Из дверей административной части выбежал начальник тюрьмы, лично открыл дверцу кареты и помог выйти из неё Шешковскому. Срывающимся голосом доложил:
— Ваше высокоблагородие! Узник, которого доставили вчера, не далее как десять минут назад обнаружен мёртвым!
— Как?! — после секундного замешательства рявкнул Шешковский. — Не уследили?! — и яростно впился глазами в бледного и трясущегося тюремщика.

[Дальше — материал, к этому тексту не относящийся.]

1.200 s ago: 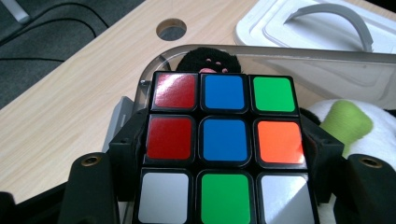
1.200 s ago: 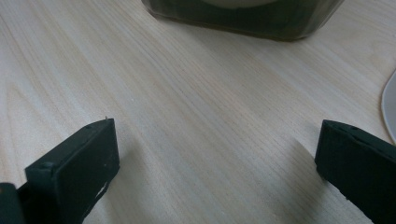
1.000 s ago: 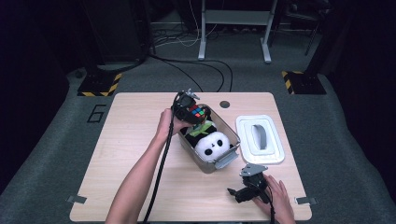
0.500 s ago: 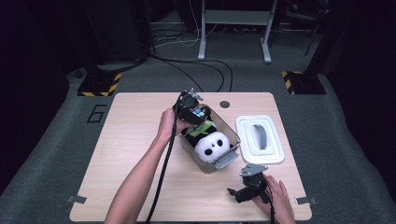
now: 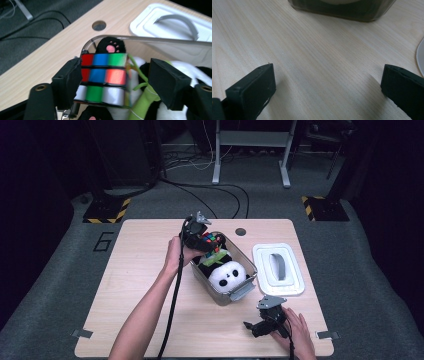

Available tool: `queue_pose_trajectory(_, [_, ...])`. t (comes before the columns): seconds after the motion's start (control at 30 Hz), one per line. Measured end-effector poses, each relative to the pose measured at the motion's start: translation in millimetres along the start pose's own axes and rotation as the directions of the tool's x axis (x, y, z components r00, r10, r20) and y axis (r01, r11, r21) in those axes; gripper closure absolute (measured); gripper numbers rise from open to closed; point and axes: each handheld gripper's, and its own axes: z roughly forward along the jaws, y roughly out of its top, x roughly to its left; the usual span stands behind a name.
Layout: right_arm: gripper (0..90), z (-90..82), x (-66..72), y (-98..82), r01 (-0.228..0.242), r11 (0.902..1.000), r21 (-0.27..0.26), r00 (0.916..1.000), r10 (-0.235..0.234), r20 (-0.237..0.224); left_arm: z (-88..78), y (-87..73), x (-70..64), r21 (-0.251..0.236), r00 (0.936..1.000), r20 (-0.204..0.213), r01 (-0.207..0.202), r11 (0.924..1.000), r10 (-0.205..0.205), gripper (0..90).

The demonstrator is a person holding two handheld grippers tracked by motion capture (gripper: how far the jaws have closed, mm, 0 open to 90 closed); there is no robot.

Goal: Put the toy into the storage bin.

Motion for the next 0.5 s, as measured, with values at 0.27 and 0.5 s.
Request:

— Ваше… Ваше высокоблагородие… С утра живой был, завтрак ему принесли, как и велено, хороший, со своей кухни, он отказался, попросил бумагу и карандаш, всё было исполнено. Ко времени вашего прибытия пошёл лично его проведать — а он лежит. Тюремный врач говорит, что похоже на внезапную смерть.
Чуть не оттолкнув тюремного начальника, шеф быстрым шагом пошёл по гулким коридорам, да так, что Ивану пришлось семенить за ним. У открытых дверей стоял караул из двух солдат. Вошли. На нарах лежал лекарь. Лицо белое, как скатерть, губы синие. Рядом с ним стоял тюремный врач — невысокий, сухонький, в годах.
— Какую причину смерти определили и почему так думаете? — без всяких вступлений, с нажимом выпалил Шешковский.
Врач сцепил руки в замок на животе, пожевал губами и жестом пригласил подойти поближе к покойному:
— Следов насилия на теле не обнаружил, сердечного приступа тоже не было. Такое редко, но случается — сердце просто останавливается, и всё.
— А почему сердце остановилось? Яд?! — Шешковский явно начинал раскручивать новый заговор.